Using the data that follows, return exactly the lines from the one that contains "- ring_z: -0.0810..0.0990" through the one that contains "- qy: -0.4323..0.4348", ends included.

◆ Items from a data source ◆
· · ·

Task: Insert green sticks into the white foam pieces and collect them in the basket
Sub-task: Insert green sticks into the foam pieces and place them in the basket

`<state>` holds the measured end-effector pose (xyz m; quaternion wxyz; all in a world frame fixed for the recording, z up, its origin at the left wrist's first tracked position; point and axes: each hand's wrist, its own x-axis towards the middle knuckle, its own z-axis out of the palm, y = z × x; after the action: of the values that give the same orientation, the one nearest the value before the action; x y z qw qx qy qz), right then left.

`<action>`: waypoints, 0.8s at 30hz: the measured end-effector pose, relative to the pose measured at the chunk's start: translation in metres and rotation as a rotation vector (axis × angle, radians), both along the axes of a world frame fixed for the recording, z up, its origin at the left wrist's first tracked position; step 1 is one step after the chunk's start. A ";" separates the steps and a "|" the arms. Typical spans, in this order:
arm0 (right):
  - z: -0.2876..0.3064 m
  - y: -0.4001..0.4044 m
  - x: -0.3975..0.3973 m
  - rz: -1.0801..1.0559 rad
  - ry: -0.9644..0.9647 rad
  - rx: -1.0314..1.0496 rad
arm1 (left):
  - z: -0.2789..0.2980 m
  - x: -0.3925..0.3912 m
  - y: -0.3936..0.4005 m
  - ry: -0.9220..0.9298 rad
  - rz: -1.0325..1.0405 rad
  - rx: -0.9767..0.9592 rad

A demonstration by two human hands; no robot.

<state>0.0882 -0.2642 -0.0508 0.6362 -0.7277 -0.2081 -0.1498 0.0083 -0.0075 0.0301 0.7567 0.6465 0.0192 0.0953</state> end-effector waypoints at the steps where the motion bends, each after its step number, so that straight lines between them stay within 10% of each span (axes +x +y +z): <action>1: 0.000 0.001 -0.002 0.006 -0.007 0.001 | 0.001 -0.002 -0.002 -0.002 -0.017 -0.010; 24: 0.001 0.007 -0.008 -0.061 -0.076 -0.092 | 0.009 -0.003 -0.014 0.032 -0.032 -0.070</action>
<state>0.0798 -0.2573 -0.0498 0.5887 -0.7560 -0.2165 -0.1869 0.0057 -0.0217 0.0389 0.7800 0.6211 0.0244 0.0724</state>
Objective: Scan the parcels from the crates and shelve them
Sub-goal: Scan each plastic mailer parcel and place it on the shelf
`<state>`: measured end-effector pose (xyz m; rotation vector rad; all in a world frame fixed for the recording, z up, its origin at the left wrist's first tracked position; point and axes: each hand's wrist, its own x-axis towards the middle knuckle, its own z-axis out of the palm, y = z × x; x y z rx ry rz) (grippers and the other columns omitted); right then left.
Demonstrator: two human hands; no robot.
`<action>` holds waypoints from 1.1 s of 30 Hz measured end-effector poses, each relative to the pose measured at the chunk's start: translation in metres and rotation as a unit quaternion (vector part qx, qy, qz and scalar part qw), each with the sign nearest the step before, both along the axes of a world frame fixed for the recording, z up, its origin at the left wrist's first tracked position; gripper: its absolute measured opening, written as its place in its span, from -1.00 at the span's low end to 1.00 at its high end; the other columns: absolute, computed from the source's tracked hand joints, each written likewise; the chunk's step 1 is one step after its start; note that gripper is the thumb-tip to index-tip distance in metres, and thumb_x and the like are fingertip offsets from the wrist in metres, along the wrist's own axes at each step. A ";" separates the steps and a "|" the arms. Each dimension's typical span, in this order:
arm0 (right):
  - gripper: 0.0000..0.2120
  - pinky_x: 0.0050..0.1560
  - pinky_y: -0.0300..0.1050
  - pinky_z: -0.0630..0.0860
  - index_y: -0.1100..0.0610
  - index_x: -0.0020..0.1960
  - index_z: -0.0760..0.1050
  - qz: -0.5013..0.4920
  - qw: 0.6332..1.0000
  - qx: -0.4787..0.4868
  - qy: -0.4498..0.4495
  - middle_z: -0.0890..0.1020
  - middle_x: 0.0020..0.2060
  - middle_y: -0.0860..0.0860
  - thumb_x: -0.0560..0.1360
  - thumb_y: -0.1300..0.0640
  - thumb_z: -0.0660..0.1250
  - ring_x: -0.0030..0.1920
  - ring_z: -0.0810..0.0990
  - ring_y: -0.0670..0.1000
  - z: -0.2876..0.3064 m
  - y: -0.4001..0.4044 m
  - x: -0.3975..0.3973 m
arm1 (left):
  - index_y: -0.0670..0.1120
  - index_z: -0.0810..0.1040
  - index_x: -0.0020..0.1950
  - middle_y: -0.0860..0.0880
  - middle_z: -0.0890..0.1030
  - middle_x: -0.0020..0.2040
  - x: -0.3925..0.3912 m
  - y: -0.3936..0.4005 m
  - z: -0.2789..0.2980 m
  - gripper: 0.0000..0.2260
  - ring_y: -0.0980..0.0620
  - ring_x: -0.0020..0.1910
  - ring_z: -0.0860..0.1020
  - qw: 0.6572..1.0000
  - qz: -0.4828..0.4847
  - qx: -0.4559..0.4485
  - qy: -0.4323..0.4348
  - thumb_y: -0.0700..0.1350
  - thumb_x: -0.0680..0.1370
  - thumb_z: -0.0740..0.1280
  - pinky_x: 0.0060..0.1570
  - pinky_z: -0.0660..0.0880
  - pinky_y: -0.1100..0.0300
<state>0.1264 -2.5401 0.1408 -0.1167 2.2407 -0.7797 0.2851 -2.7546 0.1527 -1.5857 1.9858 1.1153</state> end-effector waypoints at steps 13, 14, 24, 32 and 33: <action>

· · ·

◆ Written response ◆
  - ring_z: -0.0810..0.0990
  - ring_y: -0.0670..0.1000
  - z: -0.2876..0.3064 m
  - y: -0.4001..0.4044 m
  - x: -0.3975..0.3973 m
arm1 (left):
  - index_y: -0.0670..0.1120
  - index_z: -0.0810..0.1040
  - index_x: -0.0020..0.1950
  - middle_y: -0.0860..0.0880
  - middle_z: -0.0890..0.1030
  - middle_x: -0.0020..0.2040
  - x: -0.3925..0.3912 m
  - y: -0.3936..0.4005 m
  - z: -0.2789..0.2980 m
  - gripper: 0.0000..0.2260
  - ring_y: -0.0980..0.0620
  - ring_x: -0.0020..0.1910
  - ring_z: -0.0860..0.1020
  - qw: 0.6572..1.0000
  - qz: -0.4828..0.4847
  - qx: -0.4559..0.4485
  - qy: -0.4323..0.4348

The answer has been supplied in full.